EXERCISE DESCRIPTION: Every line of the material below needs to be written out exactly, please.

INFORMATION SUPPLIED:

==================================================

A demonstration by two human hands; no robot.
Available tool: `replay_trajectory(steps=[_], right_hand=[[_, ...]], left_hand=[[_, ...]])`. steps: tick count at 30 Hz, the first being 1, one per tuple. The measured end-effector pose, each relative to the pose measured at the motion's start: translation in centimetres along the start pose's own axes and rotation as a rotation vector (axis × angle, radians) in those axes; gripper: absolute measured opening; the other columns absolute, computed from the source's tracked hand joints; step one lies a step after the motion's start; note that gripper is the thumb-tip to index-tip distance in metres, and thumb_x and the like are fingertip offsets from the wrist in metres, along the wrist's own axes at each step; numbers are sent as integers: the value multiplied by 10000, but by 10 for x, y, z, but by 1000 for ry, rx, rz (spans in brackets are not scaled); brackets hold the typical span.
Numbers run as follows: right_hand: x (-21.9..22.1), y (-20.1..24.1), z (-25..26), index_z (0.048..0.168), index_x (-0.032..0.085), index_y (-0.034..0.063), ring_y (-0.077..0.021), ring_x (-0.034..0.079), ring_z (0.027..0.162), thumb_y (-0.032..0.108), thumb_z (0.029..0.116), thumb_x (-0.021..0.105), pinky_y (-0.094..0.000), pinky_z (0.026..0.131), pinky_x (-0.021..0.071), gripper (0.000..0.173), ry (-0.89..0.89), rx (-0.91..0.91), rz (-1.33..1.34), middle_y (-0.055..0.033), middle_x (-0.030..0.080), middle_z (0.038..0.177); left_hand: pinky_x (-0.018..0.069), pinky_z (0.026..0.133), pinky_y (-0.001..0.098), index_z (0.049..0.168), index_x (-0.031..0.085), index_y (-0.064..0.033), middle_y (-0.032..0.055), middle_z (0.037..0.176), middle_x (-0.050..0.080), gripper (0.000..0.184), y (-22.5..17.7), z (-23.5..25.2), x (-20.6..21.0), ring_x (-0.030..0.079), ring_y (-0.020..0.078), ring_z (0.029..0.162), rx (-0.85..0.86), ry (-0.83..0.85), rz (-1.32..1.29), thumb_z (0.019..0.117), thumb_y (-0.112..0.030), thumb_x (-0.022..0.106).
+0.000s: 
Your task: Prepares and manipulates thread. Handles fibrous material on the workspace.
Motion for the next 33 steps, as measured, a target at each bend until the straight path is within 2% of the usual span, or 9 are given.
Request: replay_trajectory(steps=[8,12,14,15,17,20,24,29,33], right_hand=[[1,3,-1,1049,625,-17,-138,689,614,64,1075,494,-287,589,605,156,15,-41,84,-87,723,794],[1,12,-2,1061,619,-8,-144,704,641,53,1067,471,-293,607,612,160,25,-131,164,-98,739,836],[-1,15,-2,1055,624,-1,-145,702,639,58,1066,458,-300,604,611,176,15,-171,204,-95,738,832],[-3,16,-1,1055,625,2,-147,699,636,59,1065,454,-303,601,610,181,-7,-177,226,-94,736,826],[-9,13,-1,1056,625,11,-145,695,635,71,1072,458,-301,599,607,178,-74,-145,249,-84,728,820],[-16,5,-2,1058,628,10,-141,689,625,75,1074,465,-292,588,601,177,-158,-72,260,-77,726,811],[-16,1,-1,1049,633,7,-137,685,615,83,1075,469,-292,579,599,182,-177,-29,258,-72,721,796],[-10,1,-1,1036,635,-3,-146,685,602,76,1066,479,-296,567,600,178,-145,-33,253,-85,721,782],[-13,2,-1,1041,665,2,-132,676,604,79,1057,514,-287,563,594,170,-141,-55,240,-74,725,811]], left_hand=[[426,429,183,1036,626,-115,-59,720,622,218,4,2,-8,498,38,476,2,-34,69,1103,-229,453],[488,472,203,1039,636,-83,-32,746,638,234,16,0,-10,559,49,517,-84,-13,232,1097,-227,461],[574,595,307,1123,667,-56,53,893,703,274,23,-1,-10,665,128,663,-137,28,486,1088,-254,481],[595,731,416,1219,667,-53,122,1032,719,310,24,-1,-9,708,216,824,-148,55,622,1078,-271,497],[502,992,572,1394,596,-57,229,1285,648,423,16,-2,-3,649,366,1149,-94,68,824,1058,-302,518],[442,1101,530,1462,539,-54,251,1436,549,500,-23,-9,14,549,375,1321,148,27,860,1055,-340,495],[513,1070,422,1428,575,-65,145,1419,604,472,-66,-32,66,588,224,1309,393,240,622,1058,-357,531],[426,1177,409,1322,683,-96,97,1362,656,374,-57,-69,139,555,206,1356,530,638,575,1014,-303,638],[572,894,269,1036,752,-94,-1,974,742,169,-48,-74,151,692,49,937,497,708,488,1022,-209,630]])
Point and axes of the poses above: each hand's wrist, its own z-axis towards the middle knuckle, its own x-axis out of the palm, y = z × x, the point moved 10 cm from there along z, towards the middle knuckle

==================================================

SOLVED EXERCISE:
A demonstration by two human hands; no robot.
Available tool: `replay_trajectory(steps=[_], right_hand=[[_, ...]], left_hand=[[_, ...]])`. steps: tick count at 30 Hz, the first being 1, one per tuple. The measured end-effector pose, each relative to the pose measured at the motion's start: translation in centimetres along the start pose's own axes and rotation as a rotation vector (axis × angle, radians) in those axes; gripper: absolute measured opening; the other columns absolute, computed from the source's tracked hand joints; step one lies a step after the motion's start; note that gripper is the thumb-tip to index-tip distance in metres, and thumb_x and the like are fingertip offsets from the wrist in metres, along the wrist's own axes at each step; numbers are sent as integers: the value multiplied by 10000, but by 10 for x, y, z, but by 1000 for ry, rx, rz (spans in brackets are not scaled); brackets hold the typical span.
Numbers run as follows: right_hand: x (-21.9..22.1), y (-20.1..24.1), z (-25..26), index_z (0.048..0.168), index_x (-0.032..0.085), index_y (-0.034..0.063), ring_y (-0.077..0.021), ring_x (-0.034..0.079), ring_z (0.027..0.162), thumb_y (-0.032..0.108), thumb_z (0.029..0.116), thumb_x (-0.021..0.105), pinky_y (-0.094..0.000), pinky_z (0.026..0.131), pinky_x (-0.021..0.071), gripper (0.000..0.173), ry (-0.89..0.89), rx (-0.91..0.91), rz (-1.33..1.34), middle_y (-0.055..0.033), middle_x (-0.030..0.080), middle_z (0.038..0.177); left_hand: pinky_x (-0.018..0.069), pinky_z (0.026..0.133), pinky_y (-0.001..0.098), index_z (0.049..0.168), index_x (-0.031..0.085), index_y (-0.064..0.033), middle_y (-0.032..0.055), middle_z (0.037..0.176), middle_x (-0.050..0.080), gripper (0.000..0.184), y (-22.5..17.7), z (-23.5..25.2), x (-20.6..21.0), ring_x (-0.030..0.079), ring_y (-0.020..0.078), ring_z (0.029..0.162), rx (-0.85..0.86), ry (-0.83..0.85), rz (-1.32..1.29), thumb_z (0.019..0.117), thumb_y (-0.112..0.030), thumb_x (-0.022..0.106).
+0.000s: 
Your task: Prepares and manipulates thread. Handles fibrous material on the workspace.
Motion for the next 33 steps, as measured, a target at each bend until the straight path is within 2% of the usual span, or 9 are given.
Request: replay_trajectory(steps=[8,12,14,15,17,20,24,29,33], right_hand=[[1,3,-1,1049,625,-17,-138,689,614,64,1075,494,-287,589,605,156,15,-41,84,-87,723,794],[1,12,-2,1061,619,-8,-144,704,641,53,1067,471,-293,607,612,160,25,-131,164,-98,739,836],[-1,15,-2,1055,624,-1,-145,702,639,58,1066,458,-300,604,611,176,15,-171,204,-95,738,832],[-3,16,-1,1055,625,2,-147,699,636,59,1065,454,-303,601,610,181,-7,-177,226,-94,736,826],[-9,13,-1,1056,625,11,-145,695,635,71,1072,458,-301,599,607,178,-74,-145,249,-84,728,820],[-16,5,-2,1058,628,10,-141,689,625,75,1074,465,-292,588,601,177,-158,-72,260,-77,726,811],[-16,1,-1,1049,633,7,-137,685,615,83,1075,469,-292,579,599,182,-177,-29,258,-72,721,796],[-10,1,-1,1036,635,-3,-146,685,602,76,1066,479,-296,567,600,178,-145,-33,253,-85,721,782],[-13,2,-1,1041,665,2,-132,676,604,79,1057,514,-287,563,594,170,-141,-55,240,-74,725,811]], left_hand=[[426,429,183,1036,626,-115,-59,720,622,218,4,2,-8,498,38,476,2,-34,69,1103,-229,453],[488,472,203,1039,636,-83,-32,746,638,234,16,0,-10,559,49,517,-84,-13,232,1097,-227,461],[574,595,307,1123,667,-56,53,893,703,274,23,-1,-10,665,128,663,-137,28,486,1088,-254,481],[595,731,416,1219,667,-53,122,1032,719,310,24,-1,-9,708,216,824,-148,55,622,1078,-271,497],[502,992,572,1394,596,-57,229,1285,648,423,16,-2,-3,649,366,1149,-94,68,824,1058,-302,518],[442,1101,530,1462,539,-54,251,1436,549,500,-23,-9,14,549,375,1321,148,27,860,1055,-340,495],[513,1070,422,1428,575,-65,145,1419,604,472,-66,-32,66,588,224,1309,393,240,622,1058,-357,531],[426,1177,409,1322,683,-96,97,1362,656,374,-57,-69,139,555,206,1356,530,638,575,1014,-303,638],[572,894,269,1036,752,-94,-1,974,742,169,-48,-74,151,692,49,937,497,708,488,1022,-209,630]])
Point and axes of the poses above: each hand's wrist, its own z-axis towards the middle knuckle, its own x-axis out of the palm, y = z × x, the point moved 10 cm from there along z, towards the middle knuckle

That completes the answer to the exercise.